Leave out the pictures, then return the records word for word.

(Beginning of Information provided)

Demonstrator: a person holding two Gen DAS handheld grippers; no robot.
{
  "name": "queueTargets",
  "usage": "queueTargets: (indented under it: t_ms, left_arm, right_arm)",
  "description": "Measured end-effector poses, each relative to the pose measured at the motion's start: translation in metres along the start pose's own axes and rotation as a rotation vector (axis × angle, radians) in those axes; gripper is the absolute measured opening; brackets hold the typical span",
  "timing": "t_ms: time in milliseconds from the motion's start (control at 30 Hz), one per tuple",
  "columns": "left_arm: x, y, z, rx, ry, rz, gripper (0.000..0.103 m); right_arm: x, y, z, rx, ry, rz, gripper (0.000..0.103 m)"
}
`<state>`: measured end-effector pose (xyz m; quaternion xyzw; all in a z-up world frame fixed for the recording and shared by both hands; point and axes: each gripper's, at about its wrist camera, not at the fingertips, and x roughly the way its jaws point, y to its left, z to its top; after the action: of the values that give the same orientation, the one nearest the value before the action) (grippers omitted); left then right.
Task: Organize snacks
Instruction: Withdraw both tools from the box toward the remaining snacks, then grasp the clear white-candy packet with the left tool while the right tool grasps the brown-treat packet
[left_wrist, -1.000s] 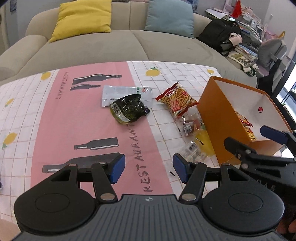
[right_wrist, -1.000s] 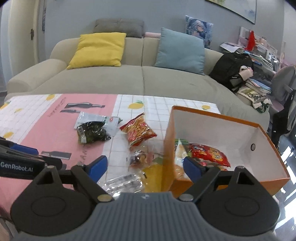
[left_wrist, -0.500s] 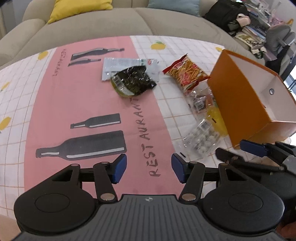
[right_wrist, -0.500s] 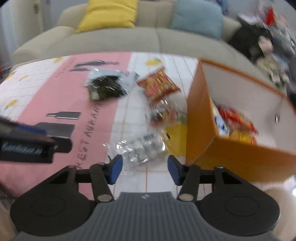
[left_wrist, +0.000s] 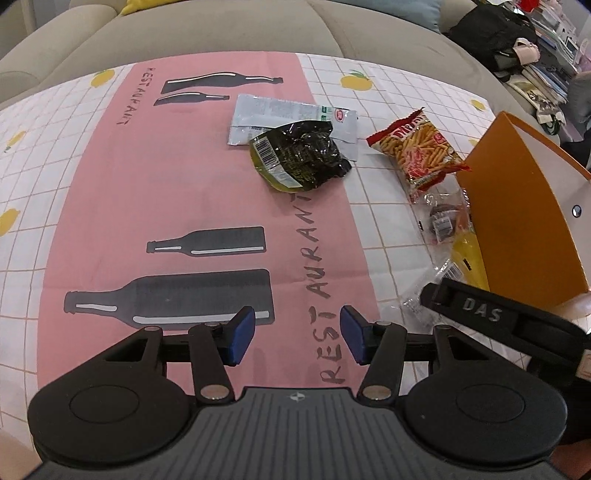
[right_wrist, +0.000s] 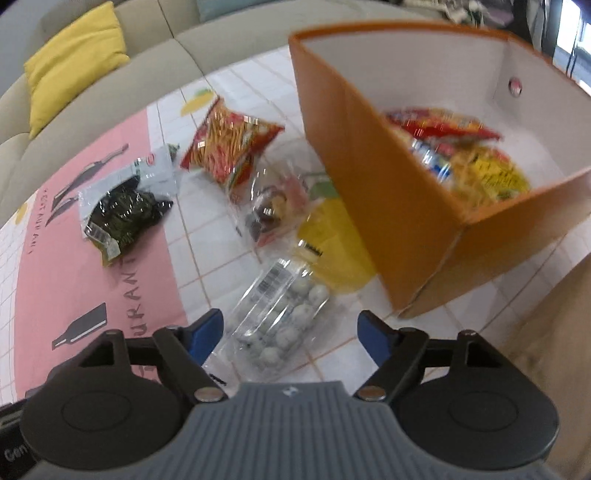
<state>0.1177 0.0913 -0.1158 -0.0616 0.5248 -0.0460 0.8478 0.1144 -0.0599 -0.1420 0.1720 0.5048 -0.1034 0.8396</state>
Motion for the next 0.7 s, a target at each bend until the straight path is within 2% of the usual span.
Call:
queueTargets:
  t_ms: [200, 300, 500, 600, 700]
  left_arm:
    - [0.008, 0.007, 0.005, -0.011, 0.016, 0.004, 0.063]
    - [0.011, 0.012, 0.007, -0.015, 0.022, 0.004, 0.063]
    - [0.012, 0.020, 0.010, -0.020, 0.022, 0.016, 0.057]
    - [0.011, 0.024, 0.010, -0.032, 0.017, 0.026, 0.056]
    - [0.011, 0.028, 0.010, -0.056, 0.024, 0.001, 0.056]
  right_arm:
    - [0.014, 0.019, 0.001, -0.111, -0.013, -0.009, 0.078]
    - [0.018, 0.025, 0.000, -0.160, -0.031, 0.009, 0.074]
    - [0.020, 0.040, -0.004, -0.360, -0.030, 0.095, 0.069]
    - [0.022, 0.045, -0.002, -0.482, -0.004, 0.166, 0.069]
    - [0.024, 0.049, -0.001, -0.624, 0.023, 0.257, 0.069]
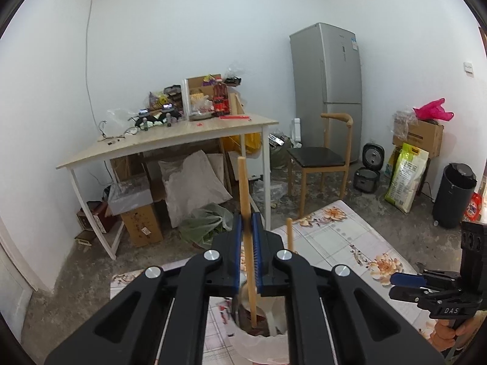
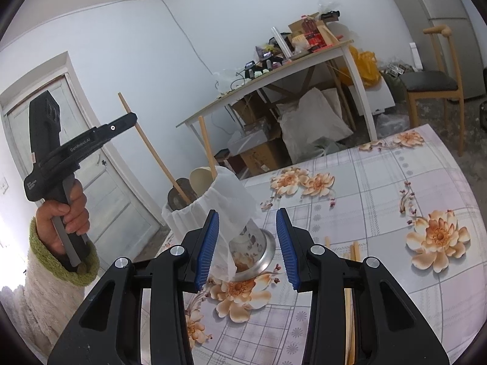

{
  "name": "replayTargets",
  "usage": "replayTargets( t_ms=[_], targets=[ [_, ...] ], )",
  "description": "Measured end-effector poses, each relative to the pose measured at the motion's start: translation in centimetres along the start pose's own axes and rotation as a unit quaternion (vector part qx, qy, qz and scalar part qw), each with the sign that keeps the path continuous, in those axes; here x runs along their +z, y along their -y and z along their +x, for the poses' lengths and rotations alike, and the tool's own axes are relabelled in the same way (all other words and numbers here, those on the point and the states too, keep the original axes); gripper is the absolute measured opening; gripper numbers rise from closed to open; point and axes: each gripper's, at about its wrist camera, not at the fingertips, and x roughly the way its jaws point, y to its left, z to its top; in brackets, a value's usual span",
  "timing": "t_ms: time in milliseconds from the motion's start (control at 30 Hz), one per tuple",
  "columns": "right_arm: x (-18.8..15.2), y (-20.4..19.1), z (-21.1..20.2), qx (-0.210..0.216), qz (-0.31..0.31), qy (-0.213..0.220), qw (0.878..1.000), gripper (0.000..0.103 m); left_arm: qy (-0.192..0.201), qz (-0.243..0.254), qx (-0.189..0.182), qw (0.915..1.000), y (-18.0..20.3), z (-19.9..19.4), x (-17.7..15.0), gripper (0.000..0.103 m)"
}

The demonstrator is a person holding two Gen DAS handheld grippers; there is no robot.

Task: Organize utensils
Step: 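Release the wooden stick into the holder by opening the left tool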

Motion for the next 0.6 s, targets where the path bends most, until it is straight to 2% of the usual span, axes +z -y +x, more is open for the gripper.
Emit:
replayTargets(
  t_ms=[67,267,367,600],
  targets=[
    [0.0,0.1,0.1,0.002,0.005,0.000,1.000,0.038,-0.012,0.000,-0.002,0.9999,0.2,0.8,-0.6,0.006],
    [-0.1,0.2,0.0,0.001,0.005,-0.002,1.000,0.038,-0.011,-0.015,0.002,0.9998,-0.4,0.9,-0.8,0.007],
    [-0.2,0.4,0.0,0.002,0.009,-0.003,1.000,0.038,0.000,-0.020,-0.003,0.9998,-0.8,-0.1,-0.1,0.006],
    [-0.4,0.3,-0.2,0.007,0.013,-0.003,1.000,0.040,0.045,-0.065,-0.047,0.9957,-2.4,-2.9,1.6,0.006]
  ],
)
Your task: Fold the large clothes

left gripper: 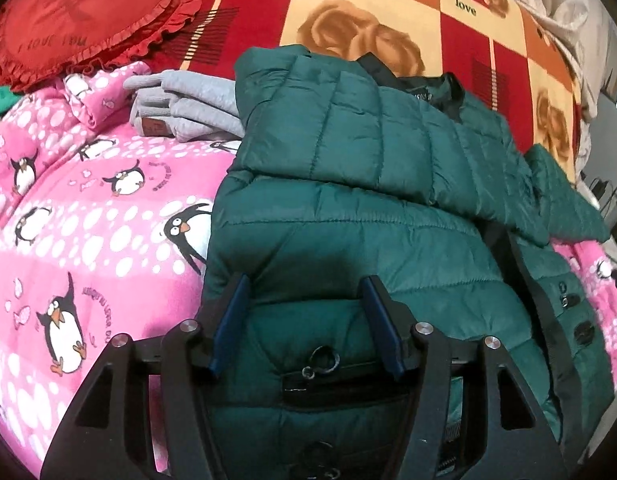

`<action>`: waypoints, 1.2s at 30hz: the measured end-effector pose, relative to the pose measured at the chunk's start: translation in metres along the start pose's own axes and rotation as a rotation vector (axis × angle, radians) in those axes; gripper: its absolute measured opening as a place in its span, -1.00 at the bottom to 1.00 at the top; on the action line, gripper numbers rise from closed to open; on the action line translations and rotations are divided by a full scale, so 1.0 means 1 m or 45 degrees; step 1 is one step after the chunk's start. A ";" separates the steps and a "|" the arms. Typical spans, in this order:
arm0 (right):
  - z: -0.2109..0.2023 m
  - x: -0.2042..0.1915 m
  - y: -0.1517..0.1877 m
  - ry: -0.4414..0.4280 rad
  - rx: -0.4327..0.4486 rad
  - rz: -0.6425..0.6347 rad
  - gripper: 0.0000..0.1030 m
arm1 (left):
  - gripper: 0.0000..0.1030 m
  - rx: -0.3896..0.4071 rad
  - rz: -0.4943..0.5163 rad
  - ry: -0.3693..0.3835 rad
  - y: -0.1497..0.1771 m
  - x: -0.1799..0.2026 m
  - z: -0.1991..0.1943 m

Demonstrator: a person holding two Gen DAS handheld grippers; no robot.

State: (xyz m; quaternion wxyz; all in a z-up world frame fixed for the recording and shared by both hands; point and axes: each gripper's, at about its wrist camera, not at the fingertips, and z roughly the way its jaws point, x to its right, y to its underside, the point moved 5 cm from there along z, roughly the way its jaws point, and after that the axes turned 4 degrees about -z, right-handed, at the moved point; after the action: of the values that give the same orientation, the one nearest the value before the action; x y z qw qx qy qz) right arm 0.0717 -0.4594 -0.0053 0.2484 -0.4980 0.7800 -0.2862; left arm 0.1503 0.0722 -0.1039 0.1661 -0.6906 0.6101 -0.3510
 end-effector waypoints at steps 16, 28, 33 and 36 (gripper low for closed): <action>0.108 0.121 -0.096 -0.199 0.095 0.534 0.19 | 0.22 0.015 -0.044 0.045 -0.003 -0.001 0.003; 0.093 0.096 -0.106 0.042 0.215 0.373 -0.61 | 0.23 0.017 -0.049 0.051 -0.004 -0.001 0.005; 0.061 0.041 -0.095 0.064 0.238 0.152 -0.62 | 0.23 0.019 -0.047 0.049 -0.004 -0.001 0.005; 0.042 -0.013 -0.080 0.029 0.263 0.019 -0.69 | 0.23 0.020 -0.047 0.050 -0.005 -0.001 0.005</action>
State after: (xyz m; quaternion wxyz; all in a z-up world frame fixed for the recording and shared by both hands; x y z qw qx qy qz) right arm 0.1564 -0.4828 0.0216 0.2914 -0.4607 0.7528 -0.3688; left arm 0.1569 0.0731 -0.1046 0.1530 -0.6935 0.5975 -0.3724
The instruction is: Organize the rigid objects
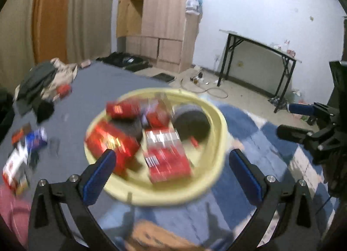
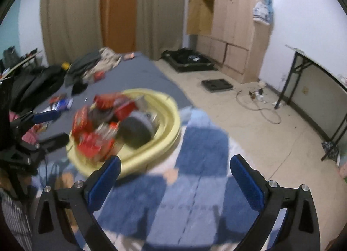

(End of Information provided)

Answer to this exercise =>
Demonstrator: a person holding two Gen DAS handheld grippers; no robot.
{
  "name": "queueTargets",
  "usage": "queueTargets: (indented under it: t_ms, left_arm, right_arm)",
  "description": "Measured end-effector poses, each relative to the pose measured at the motion's start: translation in metres along the start pose's own axes and rotation as a rotation vector (axis × angle, radians) in those axes; gripper is the absolute measured opening; brackets hold the typical span",
  "timing": "t_ms: time in milliseconds from the motion's start (control at 30 Hz), one per tuple",
  "columns": "left_arm: x, y, z, rx, ry, rz, gripper (0.000..0.103 m); right_arm: x, y, z, rx, ry, rz, gripper (0.000..0.103 m)"
}
`<state>`: measured end-effector pose (xyz m; quaternion xyzw; all in a z-up world frame fixed for the recording and shared by both hands; point and axes: each gripper's, at about its wrist camera, not at the fingertips, and x roughly the way its jaws point, y to its left, z to its top; after the action: of the values that give the same orientation, the one nearest the value before the action) (grippers omitted); left then right.
Task: Organize snacks
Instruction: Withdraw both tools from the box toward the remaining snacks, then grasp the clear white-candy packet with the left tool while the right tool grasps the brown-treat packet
[left_wrist, -1.000s] 
[right_wrist, -1.000s] 
[left_wrist, -0.500s] 
[right_wrist, -0.500s] 
[left_wrist, +0.000s] 
[right_wrist, +0.000s] 
<state>0.1177 0.0913 -0.1158 -0.0616 0.5248 -0.0460 0.8478 0.1144 -0.0599 -0.1420 0.1720 0.5048 -0.1034 0.8396</state>
Motion for the next 0.7 s, a target at each bend until the straight path is within 2% of the usual span.
Call:
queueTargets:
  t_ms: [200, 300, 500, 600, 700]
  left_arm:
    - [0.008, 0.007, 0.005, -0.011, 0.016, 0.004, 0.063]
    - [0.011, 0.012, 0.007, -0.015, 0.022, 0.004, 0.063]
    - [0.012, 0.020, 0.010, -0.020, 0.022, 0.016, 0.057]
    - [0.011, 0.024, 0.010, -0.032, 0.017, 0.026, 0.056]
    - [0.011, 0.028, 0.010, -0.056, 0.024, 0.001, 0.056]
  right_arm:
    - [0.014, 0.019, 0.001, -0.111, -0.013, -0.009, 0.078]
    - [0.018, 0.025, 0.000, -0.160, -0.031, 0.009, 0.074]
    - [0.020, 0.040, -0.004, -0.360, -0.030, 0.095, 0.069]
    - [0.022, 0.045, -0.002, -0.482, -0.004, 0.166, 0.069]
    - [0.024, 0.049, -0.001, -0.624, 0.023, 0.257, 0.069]

{
  "name": "replayTargets",
  "usage": "replayTargets( t_ms=[_], targets=[ [_, ...] ], )",
  "description": "Measured end-effector poses, each relative to the pose measured at the motion's start: translation in centimetres along the start pose's own axes and rotation as a unit quaternion (vector part qx, qy, qz and scalar part qw), each with the sign that keeps the path continuous, in those axes; here x runs along their +z, y along their -y and z along their +x, for the poses' lengths and rotations alike, and the tool's own axes are relabelled in the same way (all other words and numbers here, those on the point and the states too, keep the original axes); gripper is the absolute measured opening; gripper numbers rise from closed to open; point and axes: each gripper's, at about its wrist camera, not at the fingertips, and x roughly the way its jaws point, y to its left, z to its top; in brackets, a value's usual span",
  "timing": "t_ms: time in milliseconds from the motion's start (control at 30 Hz), one per tuple",
  "columns": "right_arm: x (-18.8..15.2), y (-20.4..19.1), z (-21.1..20.2), qx (-0.210..0.216), qz (-0.31..0.31), qy (-0.213..0.220), qw (0.878..1.000), gripper (0.000..0.103 m); left_arm: qy (-0.192..0.201), qz (-0.243..0.254), qx (-0.189..0.182), qw (0.915..1.000), y (-18.0..20.3), z (-19.9..19.4), x (-17.7..15.0), gripper (0.000..0.103 m)"
}

The demonstrator is a person holding two Gen DAS handheld grippers; there is no robot.

Task: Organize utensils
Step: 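Release the wooden stick into the holder by opening the left tool
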
Motion for the next 0.6 s, targets where the path bends most, until it is straight to 2% of the usual span, axes +z -y +x, more is open for the gripper.
Emit:
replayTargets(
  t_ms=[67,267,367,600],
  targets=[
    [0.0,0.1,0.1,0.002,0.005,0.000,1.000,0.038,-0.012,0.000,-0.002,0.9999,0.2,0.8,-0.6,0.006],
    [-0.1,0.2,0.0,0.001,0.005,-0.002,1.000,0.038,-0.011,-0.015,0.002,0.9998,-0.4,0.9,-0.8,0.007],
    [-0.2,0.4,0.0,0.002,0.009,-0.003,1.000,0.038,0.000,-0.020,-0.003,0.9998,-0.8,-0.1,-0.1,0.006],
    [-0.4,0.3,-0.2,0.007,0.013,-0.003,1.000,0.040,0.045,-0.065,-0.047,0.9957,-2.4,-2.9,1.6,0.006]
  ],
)
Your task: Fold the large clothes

left gripper: 

`<action>`: waypoints, 1.2s at 30hz: the measured end-effector pose, relative to the pose measured at the chunk's start: translation in metres along the start pose's own axes and rotation as a rotation vector (axis × angle, radians) in those axes; gripper: its absolute measured opening as a place in its span, -1.00 at the bottom to 1.00 at the top; on the action line, gripper numbers rise from closed to open; on the action line translations and rotations are divided by a full scale, so 1.0 means 1 m or 45 degrees; step 1 is one step after the chunk's start. A ";" separates the steps and a "|" the arms. Typical spans, in this order:
arm0 (right):
  - z: -0.2109..0.2023 m
  - x: -0.2042..0.1915 m
  - y: -0.1517..0.1877 m
  - ry: -0.4414..0.4280 rad
  - rx: -0.4327..0.4486 rad
  - rz: -0.6425..0.6347 rad
  - gripper: 0.0000..0.1030 m
arm1 (left):
  - gripper: 0.0000..0.1030 m
  - rx: -0.3896..0.4071 rad
  - rz: -0.4943..0.5163 rad
  - ry: -0.3693..0.3835 rad
  - y: -0.1497..0.1771 m
  - x: -0.1799..0.2026 m
  - z: -0.1991..0.1943 m

Demonstrator: a person holding two Gen DAS handheld grippers; no robot.

State: (xyz m; quaternion wxyz; all in a z-up world frame fixed for the recording and shared by both hands; point and axes: each gripper's, at about its wrist camera, not at the fingertips, and z roughly the way its jaws point, x to its right, y to its underside, the point moved 5 cm from there along z, roughly the way its jaws point, and after that the axes turned 4 degrees about -z, right-handed, at the moved point; after the action: of the values that give the same orientation, the one nearest the value before the action; x y z qw qx qy qz) right arm 0.0717 -0.4594 -0.0053 0.2484 -0.4980 0.7800 -0.2862; left arm 0.1503 0.0722 -0.1039 0.1661 -0.6906 0.6101 -0.3510
 end-effector waypoints at steps 16, 28, 33 and 36 (gripper low for closed): <action>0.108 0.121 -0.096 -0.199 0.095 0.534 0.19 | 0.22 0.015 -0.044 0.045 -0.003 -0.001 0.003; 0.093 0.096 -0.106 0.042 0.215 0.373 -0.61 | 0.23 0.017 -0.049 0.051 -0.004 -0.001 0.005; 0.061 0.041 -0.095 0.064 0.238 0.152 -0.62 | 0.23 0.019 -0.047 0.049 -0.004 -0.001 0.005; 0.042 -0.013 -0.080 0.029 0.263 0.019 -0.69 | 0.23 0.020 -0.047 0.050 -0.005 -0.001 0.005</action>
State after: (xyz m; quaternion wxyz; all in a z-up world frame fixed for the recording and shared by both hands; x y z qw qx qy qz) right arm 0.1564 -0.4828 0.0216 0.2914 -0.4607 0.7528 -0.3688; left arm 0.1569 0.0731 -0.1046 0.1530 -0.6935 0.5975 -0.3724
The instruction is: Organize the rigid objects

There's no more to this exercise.